The whole "holy shit, we've been doped with our own poison" ending came from an original version of the season opener, where our accountant vic had stumbled across data he really didn't understand, but other people were worried he did. Glenn and Rieder grabbed that loose bit of plotting and built a very sweet little episode around it. Nicely done.
Some viewers noticed a resemblance to The Fugitive in the liver-damage plot, but that, oddly enough, was created because we worked backwards from the episode ending. We needed a poison or effect that was both irrevocably fatal and took a while. I vaguely remembered the death cap mushroom from some British mystery, and we just grabbed its liver-damaging toxin as the model for our flawed medicine.
In further illustration of how these episodes never quite go in a straight line, this episode was originally about Nate's sister. At the risk of future spoilers, she was a drug rep who was researching the drug she was selling and got in over her head. Dean vetoed the idea, not because he didn't like it but because it was, weirdly , what we would ordinarily do for the second appearance of Nate's sister, if we were going to use the character the way we wanted in the Nate arc. So Nate's sister went away, Parker took over a small part of her role in the drug rep con, and yet another white card went up on the board marked "TBD".

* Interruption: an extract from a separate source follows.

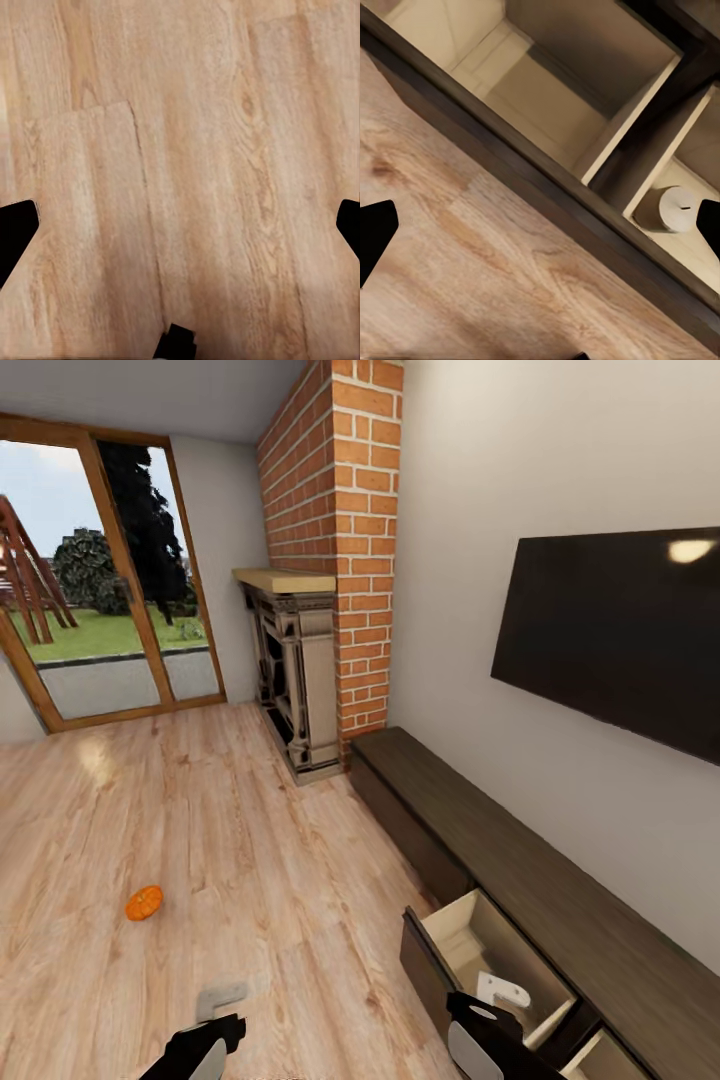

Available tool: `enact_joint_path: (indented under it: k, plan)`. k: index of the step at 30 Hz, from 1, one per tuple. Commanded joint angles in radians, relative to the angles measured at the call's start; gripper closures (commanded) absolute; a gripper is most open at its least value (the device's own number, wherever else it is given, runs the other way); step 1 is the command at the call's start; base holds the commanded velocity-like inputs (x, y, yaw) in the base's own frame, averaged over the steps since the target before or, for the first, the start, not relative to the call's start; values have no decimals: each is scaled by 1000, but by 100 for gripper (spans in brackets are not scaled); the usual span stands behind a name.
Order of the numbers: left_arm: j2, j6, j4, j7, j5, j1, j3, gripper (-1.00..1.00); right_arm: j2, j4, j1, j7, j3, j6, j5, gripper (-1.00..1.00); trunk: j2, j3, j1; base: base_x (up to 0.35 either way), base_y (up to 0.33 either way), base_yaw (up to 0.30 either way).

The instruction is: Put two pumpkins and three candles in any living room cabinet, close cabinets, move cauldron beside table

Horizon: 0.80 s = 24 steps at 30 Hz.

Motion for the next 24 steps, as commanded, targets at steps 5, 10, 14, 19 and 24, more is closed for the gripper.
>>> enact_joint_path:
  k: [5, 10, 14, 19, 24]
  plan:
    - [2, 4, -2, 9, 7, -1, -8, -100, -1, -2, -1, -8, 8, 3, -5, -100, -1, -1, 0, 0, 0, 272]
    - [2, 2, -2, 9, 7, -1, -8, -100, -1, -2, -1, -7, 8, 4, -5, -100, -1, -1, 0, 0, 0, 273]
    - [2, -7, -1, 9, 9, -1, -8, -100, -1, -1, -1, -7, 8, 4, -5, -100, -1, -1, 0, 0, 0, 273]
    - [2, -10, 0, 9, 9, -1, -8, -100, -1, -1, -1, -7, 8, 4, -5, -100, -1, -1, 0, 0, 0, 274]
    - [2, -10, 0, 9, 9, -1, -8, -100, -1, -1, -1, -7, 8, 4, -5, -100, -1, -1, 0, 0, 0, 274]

This episode also had us advancing the Parker/Hardison arc (which is neither Pardison or Harker, but ParHardikerson). No one quite writes Parker like the Twins ... anyway, at the risk of opening the race-issue can of worms from back in #304, we actually spent a lot of time deciding if the vic was black or white. (like I said back then, we do spend rather a lot of time trying to be responsible about this stuff). Were kind of jammed. On one hand, we didn't want to imply that Hardison doesn't find women of color attractive. On the other hand, we wanted Parker to have a very unexpected, hostile reaction because of her displacement, but we were uncomfortable having her, well, for lack of better words, having her hate a black woman. After a fair bit of discussion, we found some middle ground. Hardison was enjoying having a girl crush on him; the girl could see at the end it wasn't going anywhere.

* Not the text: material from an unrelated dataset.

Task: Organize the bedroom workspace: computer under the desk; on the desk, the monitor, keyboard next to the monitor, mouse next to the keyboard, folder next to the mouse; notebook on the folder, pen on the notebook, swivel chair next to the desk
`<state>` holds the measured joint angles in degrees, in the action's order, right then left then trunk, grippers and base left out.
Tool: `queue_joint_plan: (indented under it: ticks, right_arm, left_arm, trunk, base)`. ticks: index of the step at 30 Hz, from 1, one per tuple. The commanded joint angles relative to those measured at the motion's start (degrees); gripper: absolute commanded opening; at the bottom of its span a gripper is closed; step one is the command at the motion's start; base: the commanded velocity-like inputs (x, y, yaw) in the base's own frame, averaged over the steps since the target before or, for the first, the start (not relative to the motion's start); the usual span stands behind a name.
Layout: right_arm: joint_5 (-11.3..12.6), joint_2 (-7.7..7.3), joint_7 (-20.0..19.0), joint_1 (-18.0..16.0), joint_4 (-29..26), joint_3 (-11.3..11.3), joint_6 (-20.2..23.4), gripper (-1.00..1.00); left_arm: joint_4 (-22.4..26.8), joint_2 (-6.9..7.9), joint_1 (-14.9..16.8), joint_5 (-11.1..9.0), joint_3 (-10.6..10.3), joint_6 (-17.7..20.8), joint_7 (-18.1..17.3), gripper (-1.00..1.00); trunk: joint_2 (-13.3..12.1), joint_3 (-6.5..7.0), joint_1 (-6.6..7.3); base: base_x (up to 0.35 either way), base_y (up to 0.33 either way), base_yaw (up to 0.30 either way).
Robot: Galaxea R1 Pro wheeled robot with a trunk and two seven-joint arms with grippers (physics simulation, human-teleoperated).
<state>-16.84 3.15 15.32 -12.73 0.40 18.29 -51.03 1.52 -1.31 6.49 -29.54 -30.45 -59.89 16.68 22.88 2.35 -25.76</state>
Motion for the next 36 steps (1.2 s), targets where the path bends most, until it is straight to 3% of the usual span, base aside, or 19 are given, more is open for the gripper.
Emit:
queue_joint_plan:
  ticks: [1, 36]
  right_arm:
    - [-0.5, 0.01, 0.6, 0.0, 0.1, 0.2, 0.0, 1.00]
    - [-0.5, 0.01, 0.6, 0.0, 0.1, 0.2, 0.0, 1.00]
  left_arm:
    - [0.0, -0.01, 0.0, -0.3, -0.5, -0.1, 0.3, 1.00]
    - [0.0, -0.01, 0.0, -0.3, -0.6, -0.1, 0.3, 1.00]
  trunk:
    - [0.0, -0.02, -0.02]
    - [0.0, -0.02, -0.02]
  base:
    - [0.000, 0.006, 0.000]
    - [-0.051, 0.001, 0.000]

My favorite epsode opening in the whole three years, by the way.
Okay, let's see what you guys have for me this week:
@Christine Lollobrigida: If Eliot only sleeps 90 minutes a day... what the heck does he do all day? It's probably too much to ask for, but I'd love a basic rundown of his personal schedule for a non-on-the-job day.
He may have been exaggerating for effect. Assume his spare time is spent working for Miranda Zero.
@tgvcomic: Script for 316? Season 3 is more than 15 episodes?!?
16 in Season Three. The run now goes 310 "The Underground Job" written by Glenn & Rieder, #311 "The Rashomon Job" (originally slated for later, but moved up) written by yours truly, "The King George Job" written by Christine Boylan, "The Morning After Job" written by Chris Downey, then the summer break, coming back in the winter with just "The Ho Ho Ho Job" by Colton & Aboud and the big year-end two-parter 315 "The Big Bang Job" by Chris Downey and Geoffrey Thorne and 316 "The San Lorenzo Job" written by myself and Scott Veach. 315 and 316 will probably air back to back, like a Leverage movie. makes sense, as it's that frikkin big.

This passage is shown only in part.